Balanced Over River, Aerialist Made Cakes
by John McNamara; originally published October 15, 1959
During the summers of 1859 and 1860, a wiry blond Frenchman named Jean Gravelet crossed above the raging rapids of the Niagara River on a slender rope cable. His repeated performances, 200 feet in the air, made his professional name, Blondin, a household word in all America and huge crowds gathered whenever he made a crossing. In later years, other aerial daredevils duplicated the feat, for there are records of a Signor Farini in 1860, a Signor Balleni in 1873 and then a Maria Spelterini in 1876.
Around that time, in the Bronx, a tightrope artist by the name of Leslie announced that he would cross over the Harlem River from Washington Heights to Highbridgeville. In those days, Highbridgeville was a small village and on its Harlem River shoreline were piers at which excursion boats docked.
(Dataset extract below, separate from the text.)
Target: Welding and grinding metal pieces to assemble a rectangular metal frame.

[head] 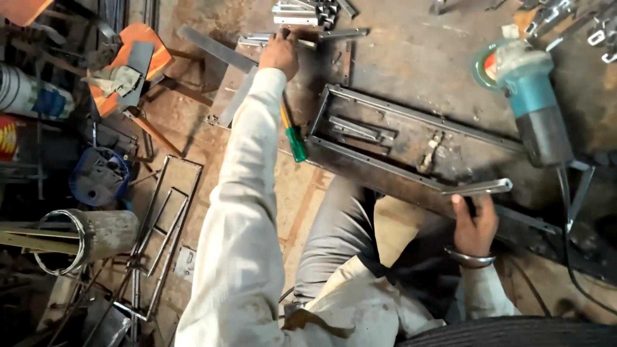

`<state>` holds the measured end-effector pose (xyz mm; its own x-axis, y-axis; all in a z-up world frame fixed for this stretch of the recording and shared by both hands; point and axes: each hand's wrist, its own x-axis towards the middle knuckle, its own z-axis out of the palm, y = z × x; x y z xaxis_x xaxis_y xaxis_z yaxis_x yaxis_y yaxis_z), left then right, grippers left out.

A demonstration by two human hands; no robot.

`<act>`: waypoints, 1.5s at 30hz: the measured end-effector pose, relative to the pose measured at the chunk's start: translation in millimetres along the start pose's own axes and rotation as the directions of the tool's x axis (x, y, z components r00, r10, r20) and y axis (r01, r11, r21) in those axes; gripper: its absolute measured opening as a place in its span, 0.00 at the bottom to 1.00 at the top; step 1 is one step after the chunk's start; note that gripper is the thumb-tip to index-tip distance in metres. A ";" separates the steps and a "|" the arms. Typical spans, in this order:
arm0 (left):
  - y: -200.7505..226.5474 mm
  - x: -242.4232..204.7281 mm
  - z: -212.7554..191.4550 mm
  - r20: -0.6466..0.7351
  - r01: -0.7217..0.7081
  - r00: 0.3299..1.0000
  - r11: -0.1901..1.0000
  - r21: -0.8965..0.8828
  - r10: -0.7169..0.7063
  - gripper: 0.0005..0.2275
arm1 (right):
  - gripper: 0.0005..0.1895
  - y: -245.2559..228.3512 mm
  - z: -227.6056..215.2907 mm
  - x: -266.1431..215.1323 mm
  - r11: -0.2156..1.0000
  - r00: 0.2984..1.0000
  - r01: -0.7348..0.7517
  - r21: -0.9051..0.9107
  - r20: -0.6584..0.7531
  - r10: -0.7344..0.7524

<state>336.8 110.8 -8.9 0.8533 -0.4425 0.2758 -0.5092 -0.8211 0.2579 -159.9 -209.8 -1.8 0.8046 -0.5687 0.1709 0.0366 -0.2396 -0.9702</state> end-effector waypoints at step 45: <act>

Ashore were amusement centers and picnic spots, and the best known was Kyle's Park, which was situated just north of High Bridge itself, where the Major Deegan Highway is now laid out.
The tightrope was stretched from the Manhattan slope, passed over Kyle's Park, and was anchored firmly in the steep slope alongside High Bridge. Doubtlessly, the resort owner paid Leslie well, for the announcement attracted thousands of people to the park. Excursion boats and trains brought huge crowds, and families even rented rowboats and anchored out on the river to see the aerialist cross over.
Leslie (according to oldtimers) left the Manhattan side, carrying a small stove on his back. Balancing at the halfway point over the river, he set the stove down, lighted a fire, mixed batter and cooked pancakes! These he threw down to the people in the rowboats below him, while he waited for the stove to cool off. Then he deftly packed his portable kitchen, replaced it on his back and crossed swiftly over Kyle's Park.
There the story ends. No one is sure in what year the event took Place, or if Leslie made any more crossings. Even today, the story Is half-legendary and will remain so until the day someone discovers a photograph of Leslie cooking his pancakes high above the Harlem River.